Lest we forget, in the
aftermath of the Middle East peace summit in
Annapolis in the US last November, when the White
House announced Bush's plan to tour the region,
the initial accent was purely on the peace
process. Yet, somehow, that has increasingly
branched off in the anti-Iran direction,
irrespective of the conciliatory statement of
Iran's supreme leader, Ayatollah Ali Khamenei,
with respect to the possibility of future US-Iran
rapprochement.
Thus, in a careful
pre-travel media stage setting, in addition to
leaking a Pentagon plan for the invasion of Iran
via Iraq, named "The Big Right Turn", Washington
orchestrated a flurry of activities aimed at
conveying the impression of "mounting tensions
with Iran", which convenienced Israel's get-tough
approach with regard to the Palestinians.
Then came the "incident" on Sunday between
the US Navy and Iranian speed boats at the
strategic Strait of Hormouz, confirmed by the
Iranians, who at the same time painted it as a
"normal" occurrence between the two sides, nailing
the Iran focus of Bush's trip.
Consequently, if the White House has its
way, Bush's Middle East trip will yield a gainful
harvest in terms of coalition-building against the
"Iran threat" that, per the latest interview of US
Secretary of State Condoleezza Rice with the
Jerusalem Post, represents "the single greatest
threat to the kind of Middle East we would like to
see". There is, without doubt, a great perception
gap between the US's and Israel's dream of a
compliant "greater Middle East" and the assertive,
self-reliant Middle East favored by Iran and her
allies. The latter increasingly includes some of
the US's own allies, such as Egypt, which is on
the verge of normalizing relations with Tehran
and, simultaneously, slammed by the US on the eve
of Bush's departure to the region.
However, this is not a zero-sum game, and
this is precisely what is wrong with the US's
current anti-Iran drive that has to some extent
overshadowed the Middle East process. That is, the
US's inability to map a different strategy, one
that is not anchored in the murky water of
ingrained hostility, institutionalized since the
early years of the Bill Clinton administration. A
hundred fibers connect the two sides together, a
new closeness that warrants even risk-taking.
Filling a major void in the post-Cold War
milieu, the "rogue" Iran plays a vital role for
the US's military-industrial complex that thrives
on lucrative arms sales to the conservative oil
sheikhs of the Persian Gulf, ostensibly threatened
by the "hegemonic" and nuclear ambitious Iran.

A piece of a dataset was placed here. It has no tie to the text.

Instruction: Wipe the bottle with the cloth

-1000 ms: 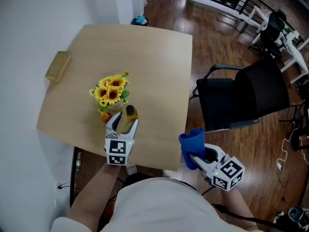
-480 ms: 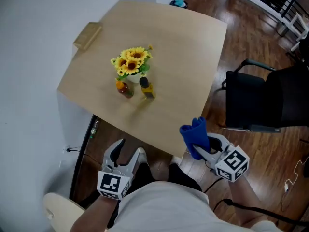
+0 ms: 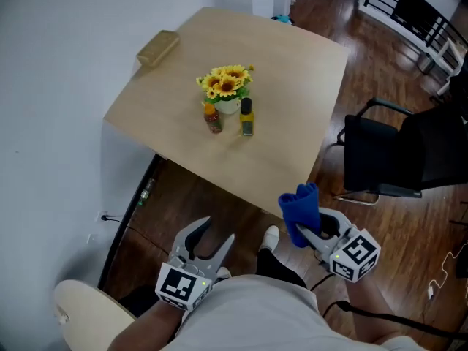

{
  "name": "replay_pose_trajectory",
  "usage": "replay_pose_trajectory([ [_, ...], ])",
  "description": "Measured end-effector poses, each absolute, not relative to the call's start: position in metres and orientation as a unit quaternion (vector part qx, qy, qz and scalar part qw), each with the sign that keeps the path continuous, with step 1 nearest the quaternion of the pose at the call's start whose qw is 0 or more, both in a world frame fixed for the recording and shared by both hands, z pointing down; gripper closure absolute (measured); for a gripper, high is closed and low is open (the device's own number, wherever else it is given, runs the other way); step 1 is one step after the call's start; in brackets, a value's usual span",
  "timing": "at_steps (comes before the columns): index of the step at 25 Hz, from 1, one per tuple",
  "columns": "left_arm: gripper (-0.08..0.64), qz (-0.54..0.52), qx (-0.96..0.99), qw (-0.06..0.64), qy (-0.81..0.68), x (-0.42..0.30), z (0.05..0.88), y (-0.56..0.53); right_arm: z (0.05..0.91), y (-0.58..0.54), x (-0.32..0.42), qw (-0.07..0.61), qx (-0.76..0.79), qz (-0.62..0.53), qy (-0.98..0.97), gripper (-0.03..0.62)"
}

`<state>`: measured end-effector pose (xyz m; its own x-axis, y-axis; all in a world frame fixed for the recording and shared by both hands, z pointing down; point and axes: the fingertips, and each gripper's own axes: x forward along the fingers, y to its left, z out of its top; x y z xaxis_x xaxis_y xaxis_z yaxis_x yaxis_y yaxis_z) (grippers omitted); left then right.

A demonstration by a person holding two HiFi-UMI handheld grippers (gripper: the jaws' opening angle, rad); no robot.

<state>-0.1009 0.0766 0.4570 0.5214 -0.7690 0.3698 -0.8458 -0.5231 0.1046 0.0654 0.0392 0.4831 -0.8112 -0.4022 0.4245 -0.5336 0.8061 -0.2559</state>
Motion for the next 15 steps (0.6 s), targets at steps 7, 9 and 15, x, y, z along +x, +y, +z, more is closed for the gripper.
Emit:
replay_pose_trajectory([
  [7, 0.334, 0.106, 0.871, 0.147, -0.457, -0.167, 0.446, 0.184, 0.459, 0.155, 0.008, 0.169, 0.27, 0.172, -0.932, 0.446],
  [9, 0.333, 0.103, 0.875, 0.15, -0.448, -0.18, 0.451, 0.212, 0.458, 0.187, -0.005, 0.177, 0.273, 0.171, -0.93, 0.446],
  [15, 0.334, 0.087, 0.884, 0.144, -0.436, -0.194, 0.454, 0.259, 0.451, 0.253, -0.018, 0.188, 0.28, 0.162, -0.927, 0.446],
])
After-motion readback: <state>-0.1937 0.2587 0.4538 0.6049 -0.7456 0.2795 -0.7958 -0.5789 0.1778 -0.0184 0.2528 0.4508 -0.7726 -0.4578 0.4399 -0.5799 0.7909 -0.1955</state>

But, whereas the capitalist logic of arms
sales dictates heating up the furnace of
Iran-bashing, on the other hand, certain
geopolitical realities, eg, in Iraq and
Afghanistan, spell out a diametrically different
logic of action. This is reflected in the
bilateral US-Iran dialogue on Iraq's security; a
fourth round of talks has been put on hold because
of Bush's trip and his stern anti-Iran agenda.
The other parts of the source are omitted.